Can someone confirm if this is a female Siskin?.
The bird was quite far and so this image is a 100% crop, rezzed up 300% and sharpened. It was taken in my garden yesterday as she/he stopped for a drink at my pond.










Canon EOS 1Ds MKIII + EF 500mm f/4 L IS - ISO 200 - 1/800 sec - f/4 - Ec = -0.3 step hand held

Any help with the identification of the bird will be very much appreciated.


----------



## Multipla Mick (Feb 5, 2006)

Don't know my c0cks from my hens when it comes to birds I'm afraid, but that is a cracking shot :thumb:


----------



## GeeBee (Apr 21, 2008)

Yes it is, and a very nice shot of it as well, the recent cold weather has brought them back into peoples garden searching for food


----------



## buckas (Jun 13, 2008)

you might like this place matey

http://photography-on-the.net/forum/forumdisplay.php?f=91

nice shot btw!

drew


----------



## ShibbySi (Nov 19, 2008)

If you get stuck in the future have a look at this.

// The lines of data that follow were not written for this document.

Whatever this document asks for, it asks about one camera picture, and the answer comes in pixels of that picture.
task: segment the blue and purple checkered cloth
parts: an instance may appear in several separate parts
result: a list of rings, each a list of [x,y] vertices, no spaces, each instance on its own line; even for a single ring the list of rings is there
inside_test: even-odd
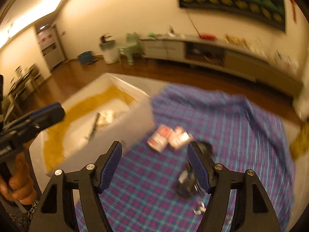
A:
[[[180,125],[195,140],[212,144],[213,160],[229,170],[253,169],[274,206],[284,231],[293,204],[294,165],[280,117],[266,112],[243,96],[204,91],[173,84],[152,101],[157,126]],[[197,201],[176,194],[179,174],[187,161],[187,149],[161,154],[149,148],[149,133],[124,155],[110,187],[100,196],[114,231],[196,231],[201,215]],[[231,191],[222,231],[230,228],[235,190]],[[87,231],[81,204],[76,207],[80,231]]]

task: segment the tv stand
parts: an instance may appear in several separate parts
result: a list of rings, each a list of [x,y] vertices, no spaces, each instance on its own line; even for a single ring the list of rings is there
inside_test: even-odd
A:
[[[145,58],[176,61],[219,70],[267,84],[293,98],[299,95],[303,87],[301,79],[274,67],[267,57],[223,40],[205,40],[198,36],[171,38],[168,35],[160,36],[156,40],[150,37],[140,40]]]

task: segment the plastic child chair
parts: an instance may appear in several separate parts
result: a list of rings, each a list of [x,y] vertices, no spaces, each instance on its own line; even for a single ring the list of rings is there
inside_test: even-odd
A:
[[[138,35],[136,32],[133,34],[127,33],[126,44],[119,46],[119,62],[121,63],[121,55],[126,55],[129,65],[134,64],[133,54],[141,53]]]

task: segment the yellow fabric
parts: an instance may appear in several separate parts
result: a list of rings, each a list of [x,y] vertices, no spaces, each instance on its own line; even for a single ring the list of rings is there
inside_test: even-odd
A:
[[[302,127],[296,140],[290,145],[293,160],[306,153],[309,149],[309,121]]]
[[[64,161],[62,142],[71,123],[115,98],[128,105],[134,102],[134,98],[128,93],[116,86],[110,86],[103,93],[89,97],[65,111],[64,120],[47,129],[48,139],[44,142],[44,159],[48,171]]]

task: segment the finger
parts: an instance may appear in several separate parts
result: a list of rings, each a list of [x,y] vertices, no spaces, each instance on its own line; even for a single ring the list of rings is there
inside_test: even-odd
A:
[[[31,179],[30,176],[28,176],[27,179],[28,179],[27,184],[23,188],[12,192],[12,197],[15,198],[16,200],[24,199],[29,194],[31,194],[34,186],[33,180]]]
[[[2,176],[0,175],[0,194],[8,201],[13,201],[11,195],[9,195],[9,189],[7,187],[6,182],[3,180]]]
[[[31,193],[27,197],[19,201],[22,205],[32,205],[36,200],[36,198],[37,198],[37,192],[34,189],[32,189]]]
[[[15,166],[16,171],[9,180],[9,187],[12,190],[18,190],[23,188],[27,184],[27,177],[30,172],[29,166],[26,163],[23,153],[16,155]]]

http://www.rspb.org.uk/wildlife/birdidentifier/

S


----------



## IGADIZ (May 21, 2006)

Thanks guys.
I was almost sure it was a Siskin but, the bird was ever so slightly different from my reference book description I could not be 100%.
This is the first one I've ever seen in my garden. So it caught my eye big time.

@ Buckas
if you like that site then you are going to love this one.
Again, I thank you all for the info this one is now twitched.:thumb:


----------



## james_RScos (Mar 13, 2006)

ShibbySi said:


> If you get stuck in the future have a look at this.
> 
> http://www.rspb.org.uk/wildlife/birdidentifier/
> 
> S


I love that little program, great help iv used it a couple of time.

http://www.rspb.org.uk/wildlife/birdguide/name/s/siskin/index.asp#

:thumb:


----------



## Bigpikle (May 21, 2007)

yep - a Siskin, and I love the exposure and colours in your shot. Really nailed it :thumb:

we had one the exact same on one of our feeders yesterday as well. Not quite as much colour as that one though...


----------



## GeeBee (Apr 21, 2008)

Bigpikle said:


> yep - a Siskin, and I love the exposure and colours in your shot. Really nailed it :thumb:
> 
> we had one the exact same on one of our feeders yesterday as well. Not quite as much colour as that one though...


More likely to be a Juvenile, they lack the colour of the adults.


----------



## IGADIZ (May 21, 2006)

Bigpikle said:


> yep - a Siskin, and I love the exposure and colours in your shot. Really nailed it :thumb:
> 
> we had one the exact same on one of our feeders yesterday as well. Not quite as much colour as that one though...


Hi Bigpikle.
Thanks for the praise dude much appreciated.
To add impact, the image was doctored a tad.
The colours of the bird on your feeder are probably about right.


----------



## JohnWoods41 (Aug 20, 2008)

no clue on what birdie it is but....love the Photo mate!!!


----------



## Maxtor (Feb 23, 2007)

Nice shot! :thumb:


----------